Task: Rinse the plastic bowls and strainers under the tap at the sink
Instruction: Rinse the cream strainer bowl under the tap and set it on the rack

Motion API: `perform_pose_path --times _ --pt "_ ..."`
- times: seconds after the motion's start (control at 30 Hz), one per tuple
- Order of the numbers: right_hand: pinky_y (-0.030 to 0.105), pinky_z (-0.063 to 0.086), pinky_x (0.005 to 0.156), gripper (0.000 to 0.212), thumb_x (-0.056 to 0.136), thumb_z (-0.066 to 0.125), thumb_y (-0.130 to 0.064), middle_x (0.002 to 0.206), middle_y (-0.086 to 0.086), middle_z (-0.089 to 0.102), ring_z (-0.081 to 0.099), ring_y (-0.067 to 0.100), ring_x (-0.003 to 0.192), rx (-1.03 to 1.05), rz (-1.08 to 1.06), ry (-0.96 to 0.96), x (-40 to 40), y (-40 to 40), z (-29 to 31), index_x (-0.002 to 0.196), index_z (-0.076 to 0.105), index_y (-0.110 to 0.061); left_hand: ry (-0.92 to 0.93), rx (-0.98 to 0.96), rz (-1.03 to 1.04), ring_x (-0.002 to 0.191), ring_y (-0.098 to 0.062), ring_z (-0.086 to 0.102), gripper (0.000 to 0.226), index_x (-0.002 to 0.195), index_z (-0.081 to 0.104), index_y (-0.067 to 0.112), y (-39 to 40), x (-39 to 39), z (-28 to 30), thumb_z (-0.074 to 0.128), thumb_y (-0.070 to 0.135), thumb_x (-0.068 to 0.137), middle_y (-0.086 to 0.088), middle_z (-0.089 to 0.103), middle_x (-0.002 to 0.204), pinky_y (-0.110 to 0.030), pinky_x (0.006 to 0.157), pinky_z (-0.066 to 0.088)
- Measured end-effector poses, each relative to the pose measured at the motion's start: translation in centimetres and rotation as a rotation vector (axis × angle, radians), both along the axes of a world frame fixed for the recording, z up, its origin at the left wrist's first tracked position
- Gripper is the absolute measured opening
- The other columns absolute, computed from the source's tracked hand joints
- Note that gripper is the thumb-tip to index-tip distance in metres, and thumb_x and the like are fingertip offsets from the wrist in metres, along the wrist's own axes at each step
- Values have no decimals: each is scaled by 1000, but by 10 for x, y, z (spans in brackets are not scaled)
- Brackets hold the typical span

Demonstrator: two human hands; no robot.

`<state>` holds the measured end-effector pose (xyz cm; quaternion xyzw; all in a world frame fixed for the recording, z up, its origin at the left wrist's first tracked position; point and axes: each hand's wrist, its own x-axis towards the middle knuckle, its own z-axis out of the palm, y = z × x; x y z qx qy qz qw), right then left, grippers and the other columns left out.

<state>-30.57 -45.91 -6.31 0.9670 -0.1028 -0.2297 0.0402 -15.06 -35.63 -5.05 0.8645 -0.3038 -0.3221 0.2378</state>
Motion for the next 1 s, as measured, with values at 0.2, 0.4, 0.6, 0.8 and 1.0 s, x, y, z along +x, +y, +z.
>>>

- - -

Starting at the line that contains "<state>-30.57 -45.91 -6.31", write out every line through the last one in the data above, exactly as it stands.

<state>-30.57 -45.91 -6.31 0.9670 -0.1028 -0.2297 0.0402 -15.06 -35.63 -5.05 0.8645 -0.3038 -0.3221 0.2378</state>
Motion for the next 1 s, as measured, with values at 0.2, 0.4, 0.6, 0.8 and 1.0 s, x, y, z along +x, +y, +z.
>>>

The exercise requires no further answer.